Range to reproduce from the entries below: the line with "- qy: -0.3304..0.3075", the line with "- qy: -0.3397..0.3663", and every line in between. Give them exactly and give nothing else.

*** LISTED ENTRIES Section Begins ***

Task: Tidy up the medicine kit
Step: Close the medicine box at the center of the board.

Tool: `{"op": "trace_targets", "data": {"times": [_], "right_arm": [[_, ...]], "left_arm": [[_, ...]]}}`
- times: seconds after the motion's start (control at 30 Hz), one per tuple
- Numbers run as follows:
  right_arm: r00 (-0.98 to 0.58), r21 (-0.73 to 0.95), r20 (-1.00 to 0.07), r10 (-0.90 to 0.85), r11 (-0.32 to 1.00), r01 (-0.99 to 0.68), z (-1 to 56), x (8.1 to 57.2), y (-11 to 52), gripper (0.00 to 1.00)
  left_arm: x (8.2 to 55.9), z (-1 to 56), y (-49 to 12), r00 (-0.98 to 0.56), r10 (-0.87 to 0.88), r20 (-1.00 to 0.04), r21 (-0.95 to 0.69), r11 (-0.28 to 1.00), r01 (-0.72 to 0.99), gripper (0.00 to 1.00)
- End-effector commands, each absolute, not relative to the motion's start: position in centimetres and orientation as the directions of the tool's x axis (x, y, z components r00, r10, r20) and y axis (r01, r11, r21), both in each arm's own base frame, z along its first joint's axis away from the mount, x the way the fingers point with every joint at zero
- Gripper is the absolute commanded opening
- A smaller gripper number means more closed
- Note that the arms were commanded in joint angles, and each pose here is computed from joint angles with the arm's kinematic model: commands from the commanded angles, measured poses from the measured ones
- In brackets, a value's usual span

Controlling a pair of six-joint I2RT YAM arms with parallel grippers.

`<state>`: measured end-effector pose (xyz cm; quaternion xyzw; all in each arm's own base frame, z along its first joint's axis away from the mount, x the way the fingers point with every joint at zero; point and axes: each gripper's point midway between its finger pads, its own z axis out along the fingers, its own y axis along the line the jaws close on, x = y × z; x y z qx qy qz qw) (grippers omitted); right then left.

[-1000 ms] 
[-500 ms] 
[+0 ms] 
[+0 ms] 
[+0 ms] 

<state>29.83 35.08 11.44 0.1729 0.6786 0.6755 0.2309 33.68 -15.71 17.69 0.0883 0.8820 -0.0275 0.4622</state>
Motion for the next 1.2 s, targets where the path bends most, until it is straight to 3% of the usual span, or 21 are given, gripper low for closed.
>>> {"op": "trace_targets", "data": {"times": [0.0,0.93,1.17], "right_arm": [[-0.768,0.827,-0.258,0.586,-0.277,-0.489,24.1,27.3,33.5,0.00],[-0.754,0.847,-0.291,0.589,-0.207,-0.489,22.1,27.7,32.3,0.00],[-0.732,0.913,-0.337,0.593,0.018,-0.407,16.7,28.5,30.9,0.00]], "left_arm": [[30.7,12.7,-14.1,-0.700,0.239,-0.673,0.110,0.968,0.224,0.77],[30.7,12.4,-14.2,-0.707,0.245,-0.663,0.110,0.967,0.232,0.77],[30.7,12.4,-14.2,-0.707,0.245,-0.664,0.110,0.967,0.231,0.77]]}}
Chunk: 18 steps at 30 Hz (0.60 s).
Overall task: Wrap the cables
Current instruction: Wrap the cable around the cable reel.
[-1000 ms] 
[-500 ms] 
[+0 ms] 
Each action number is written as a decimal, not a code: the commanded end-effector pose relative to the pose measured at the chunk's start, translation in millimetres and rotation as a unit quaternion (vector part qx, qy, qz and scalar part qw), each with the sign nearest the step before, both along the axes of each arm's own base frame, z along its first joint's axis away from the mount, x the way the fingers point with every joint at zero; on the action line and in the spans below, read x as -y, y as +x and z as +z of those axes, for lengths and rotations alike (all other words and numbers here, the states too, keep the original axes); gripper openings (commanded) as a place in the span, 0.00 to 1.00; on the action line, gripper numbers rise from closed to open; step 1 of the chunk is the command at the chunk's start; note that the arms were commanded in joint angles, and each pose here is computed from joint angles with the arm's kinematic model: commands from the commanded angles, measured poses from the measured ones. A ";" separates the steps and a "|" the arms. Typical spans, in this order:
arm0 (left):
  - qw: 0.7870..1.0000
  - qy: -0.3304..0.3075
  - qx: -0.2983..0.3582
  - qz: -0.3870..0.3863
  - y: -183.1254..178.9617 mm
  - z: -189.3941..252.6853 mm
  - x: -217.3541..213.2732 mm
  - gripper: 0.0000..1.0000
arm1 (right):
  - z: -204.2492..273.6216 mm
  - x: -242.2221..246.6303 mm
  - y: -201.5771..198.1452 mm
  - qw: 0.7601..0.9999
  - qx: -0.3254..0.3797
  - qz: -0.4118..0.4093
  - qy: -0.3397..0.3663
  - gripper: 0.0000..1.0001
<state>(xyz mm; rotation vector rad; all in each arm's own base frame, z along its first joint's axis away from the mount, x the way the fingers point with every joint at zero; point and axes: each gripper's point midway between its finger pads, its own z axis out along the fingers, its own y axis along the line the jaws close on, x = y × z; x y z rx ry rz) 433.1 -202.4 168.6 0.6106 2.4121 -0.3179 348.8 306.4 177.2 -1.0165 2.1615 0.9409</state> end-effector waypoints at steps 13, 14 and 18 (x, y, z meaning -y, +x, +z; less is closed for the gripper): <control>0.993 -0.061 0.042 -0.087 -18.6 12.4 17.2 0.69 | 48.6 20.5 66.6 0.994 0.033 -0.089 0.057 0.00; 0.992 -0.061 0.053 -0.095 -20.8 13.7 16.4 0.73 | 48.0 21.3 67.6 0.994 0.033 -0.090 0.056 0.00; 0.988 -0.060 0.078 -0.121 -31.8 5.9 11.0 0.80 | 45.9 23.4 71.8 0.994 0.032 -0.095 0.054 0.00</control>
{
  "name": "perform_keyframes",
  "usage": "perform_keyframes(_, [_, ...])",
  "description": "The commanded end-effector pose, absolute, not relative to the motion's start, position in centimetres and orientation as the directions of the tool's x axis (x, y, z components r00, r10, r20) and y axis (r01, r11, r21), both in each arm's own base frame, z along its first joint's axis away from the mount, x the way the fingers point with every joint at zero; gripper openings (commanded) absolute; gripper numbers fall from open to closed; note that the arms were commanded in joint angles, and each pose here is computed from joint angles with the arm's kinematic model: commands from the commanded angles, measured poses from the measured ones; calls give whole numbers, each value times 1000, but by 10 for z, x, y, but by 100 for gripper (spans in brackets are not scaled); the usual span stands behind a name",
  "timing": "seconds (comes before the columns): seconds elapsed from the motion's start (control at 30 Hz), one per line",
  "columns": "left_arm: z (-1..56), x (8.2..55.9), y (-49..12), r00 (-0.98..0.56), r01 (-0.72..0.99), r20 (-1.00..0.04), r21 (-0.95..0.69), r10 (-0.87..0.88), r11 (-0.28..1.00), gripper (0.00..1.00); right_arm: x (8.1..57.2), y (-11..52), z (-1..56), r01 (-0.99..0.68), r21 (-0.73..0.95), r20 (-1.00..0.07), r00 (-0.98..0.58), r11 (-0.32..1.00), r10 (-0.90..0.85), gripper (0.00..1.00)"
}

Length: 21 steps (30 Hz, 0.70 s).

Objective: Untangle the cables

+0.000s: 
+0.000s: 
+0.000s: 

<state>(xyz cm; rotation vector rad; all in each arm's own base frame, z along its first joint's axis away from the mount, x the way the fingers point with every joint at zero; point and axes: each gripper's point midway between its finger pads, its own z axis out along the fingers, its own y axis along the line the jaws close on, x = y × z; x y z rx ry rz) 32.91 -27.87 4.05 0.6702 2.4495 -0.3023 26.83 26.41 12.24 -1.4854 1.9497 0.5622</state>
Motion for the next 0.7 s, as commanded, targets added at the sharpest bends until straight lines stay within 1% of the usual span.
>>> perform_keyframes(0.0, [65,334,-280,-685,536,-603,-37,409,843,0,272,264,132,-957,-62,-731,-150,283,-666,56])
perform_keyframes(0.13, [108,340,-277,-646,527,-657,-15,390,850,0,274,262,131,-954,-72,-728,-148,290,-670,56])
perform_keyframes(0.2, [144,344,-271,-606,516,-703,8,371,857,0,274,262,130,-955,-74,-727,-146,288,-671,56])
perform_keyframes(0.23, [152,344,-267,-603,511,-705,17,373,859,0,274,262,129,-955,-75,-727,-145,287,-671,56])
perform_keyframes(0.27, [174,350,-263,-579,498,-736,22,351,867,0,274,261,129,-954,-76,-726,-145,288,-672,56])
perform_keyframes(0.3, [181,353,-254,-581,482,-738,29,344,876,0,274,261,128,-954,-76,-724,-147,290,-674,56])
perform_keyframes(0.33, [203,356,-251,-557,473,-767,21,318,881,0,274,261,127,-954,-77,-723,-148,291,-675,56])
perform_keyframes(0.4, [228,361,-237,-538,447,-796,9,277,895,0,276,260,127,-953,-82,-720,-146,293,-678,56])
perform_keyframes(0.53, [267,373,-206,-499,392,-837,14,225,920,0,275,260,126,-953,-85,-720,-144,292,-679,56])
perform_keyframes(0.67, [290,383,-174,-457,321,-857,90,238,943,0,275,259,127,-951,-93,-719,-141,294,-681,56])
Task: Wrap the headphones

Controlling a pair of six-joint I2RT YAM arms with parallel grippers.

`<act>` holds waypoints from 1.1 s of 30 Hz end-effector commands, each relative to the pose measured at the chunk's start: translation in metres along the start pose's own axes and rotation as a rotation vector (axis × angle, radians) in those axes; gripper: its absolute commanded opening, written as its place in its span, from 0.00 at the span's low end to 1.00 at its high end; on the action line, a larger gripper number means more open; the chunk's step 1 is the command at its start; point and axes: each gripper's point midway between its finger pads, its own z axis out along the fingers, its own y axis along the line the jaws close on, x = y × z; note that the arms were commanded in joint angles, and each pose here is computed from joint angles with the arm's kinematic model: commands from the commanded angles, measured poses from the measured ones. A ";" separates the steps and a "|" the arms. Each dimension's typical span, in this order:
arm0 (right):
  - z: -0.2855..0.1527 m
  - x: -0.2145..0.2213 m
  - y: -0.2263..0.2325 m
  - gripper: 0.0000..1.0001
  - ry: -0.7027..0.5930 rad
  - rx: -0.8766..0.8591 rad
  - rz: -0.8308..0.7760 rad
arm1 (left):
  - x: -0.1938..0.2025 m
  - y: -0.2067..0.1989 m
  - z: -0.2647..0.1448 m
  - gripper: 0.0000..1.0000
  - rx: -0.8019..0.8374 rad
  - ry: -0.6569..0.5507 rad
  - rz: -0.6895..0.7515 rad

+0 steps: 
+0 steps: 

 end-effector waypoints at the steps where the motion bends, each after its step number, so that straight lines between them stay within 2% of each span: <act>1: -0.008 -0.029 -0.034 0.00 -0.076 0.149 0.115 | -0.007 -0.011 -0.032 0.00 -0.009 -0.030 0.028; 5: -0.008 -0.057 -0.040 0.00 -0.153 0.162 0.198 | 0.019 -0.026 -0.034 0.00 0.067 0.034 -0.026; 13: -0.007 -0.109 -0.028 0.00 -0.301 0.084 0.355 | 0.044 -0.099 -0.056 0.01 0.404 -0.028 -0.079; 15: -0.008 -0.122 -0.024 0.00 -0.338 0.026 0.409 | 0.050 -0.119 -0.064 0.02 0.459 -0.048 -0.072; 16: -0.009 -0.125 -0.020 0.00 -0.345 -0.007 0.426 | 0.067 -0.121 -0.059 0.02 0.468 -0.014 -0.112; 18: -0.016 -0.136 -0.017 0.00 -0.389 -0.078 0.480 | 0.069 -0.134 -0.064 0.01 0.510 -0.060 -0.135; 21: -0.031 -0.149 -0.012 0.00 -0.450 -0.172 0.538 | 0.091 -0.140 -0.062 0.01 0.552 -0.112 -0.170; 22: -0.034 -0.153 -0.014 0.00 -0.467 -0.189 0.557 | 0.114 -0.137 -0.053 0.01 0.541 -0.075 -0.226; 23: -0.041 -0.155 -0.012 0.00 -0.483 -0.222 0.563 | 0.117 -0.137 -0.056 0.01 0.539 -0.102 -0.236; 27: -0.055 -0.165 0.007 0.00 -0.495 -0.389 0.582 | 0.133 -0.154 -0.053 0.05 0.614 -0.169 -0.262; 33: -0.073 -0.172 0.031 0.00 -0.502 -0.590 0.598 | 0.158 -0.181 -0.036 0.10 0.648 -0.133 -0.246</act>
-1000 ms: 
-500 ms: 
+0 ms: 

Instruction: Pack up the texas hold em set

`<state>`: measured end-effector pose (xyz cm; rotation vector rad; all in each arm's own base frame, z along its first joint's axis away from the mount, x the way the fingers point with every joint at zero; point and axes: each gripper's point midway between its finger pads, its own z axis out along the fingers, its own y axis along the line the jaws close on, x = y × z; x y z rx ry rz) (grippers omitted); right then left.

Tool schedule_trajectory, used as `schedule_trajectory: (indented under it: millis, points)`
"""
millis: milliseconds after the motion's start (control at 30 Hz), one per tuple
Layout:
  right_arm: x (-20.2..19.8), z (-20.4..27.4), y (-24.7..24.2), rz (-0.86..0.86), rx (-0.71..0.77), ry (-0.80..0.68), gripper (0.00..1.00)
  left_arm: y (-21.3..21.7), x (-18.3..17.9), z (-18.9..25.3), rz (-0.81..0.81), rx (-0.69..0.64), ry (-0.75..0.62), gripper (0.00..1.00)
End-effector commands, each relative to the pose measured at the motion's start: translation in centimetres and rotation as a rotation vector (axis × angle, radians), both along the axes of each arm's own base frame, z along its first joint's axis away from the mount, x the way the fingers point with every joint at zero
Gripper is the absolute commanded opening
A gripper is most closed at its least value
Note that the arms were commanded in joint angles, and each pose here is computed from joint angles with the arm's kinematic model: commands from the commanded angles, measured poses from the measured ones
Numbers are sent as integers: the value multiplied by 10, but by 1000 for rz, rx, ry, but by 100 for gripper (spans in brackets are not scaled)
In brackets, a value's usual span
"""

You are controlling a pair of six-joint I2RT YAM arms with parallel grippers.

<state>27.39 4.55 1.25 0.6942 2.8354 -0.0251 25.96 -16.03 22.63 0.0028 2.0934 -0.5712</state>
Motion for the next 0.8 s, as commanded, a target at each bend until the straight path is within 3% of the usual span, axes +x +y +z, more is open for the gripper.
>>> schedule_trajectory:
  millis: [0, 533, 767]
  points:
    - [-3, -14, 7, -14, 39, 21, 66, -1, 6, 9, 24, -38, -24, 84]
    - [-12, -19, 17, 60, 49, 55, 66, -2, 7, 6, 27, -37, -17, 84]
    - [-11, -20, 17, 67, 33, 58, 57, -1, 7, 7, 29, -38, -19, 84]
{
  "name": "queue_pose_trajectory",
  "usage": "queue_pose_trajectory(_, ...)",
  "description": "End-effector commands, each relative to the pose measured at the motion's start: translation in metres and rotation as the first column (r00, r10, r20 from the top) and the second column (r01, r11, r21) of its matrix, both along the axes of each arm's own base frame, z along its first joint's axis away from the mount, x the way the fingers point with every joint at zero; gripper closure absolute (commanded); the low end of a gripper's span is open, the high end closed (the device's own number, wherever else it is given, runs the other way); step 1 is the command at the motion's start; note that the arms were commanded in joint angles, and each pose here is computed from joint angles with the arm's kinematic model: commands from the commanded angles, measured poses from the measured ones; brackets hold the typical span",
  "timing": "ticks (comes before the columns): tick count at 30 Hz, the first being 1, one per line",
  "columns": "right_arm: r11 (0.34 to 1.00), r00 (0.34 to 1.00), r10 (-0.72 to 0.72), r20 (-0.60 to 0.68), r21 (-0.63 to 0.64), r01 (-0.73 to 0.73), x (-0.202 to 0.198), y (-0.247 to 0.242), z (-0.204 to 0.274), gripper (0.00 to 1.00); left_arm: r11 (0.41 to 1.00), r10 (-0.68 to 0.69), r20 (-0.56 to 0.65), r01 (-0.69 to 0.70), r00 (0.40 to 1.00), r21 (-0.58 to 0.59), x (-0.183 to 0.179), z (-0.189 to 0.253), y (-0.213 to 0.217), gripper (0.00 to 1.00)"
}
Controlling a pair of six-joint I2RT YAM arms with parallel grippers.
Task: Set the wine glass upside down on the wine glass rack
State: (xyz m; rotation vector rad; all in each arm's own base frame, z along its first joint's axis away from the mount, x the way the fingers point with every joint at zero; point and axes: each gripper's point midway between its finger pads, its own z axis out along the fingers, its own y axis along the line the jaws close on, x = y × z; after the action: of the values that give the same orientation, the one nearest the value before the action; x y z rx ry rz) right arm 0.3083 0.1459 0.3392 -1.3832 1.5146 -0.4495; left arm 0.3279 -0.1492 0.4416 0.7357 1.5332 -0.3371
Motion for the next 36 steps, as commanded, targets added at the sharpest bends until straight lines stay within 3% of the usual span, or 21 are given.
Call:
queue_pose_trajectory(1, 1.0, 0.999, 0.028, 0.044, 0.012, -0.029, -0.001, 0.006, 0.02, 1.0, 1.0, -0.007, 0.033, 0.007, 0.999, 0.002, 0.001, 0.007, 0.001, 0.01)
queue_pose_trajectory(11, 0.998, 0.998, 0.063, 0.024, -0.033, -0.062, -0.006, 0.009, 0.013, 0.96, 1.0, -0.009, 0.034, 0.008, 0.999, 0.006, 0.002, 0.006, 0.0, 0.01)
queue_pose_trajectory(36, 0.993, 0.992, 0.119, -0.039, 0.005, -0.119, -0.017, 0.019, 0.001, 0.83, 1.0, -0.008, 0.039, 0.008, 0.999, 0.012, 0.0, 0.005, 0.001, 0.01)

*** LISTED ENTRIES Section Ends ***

ANSWER TO THIS TASK ->
  - qy: -0.3304..0.3075
  - qx: -0.2983..0.3582
  - qz: -0.3870..0.3863
  - y: -183.1254..178.9617 mm
  - z: -189.3941..252.6853 mm
  - x: -217.3541..213.2732 mm
  - gripper: 0.0000..1.0000
arm1 (right):
  - z: -204.2492..273.6216 mm
  - x: -242.2221..246.6303 mm
  - y: -201.5771..198.1452 mm
  - qw: 0.7601..0.9999
  - qx: -0.3254..0.3797
  - qz: -0.4118..0.4093
  - qy: -0.3397..0.3663

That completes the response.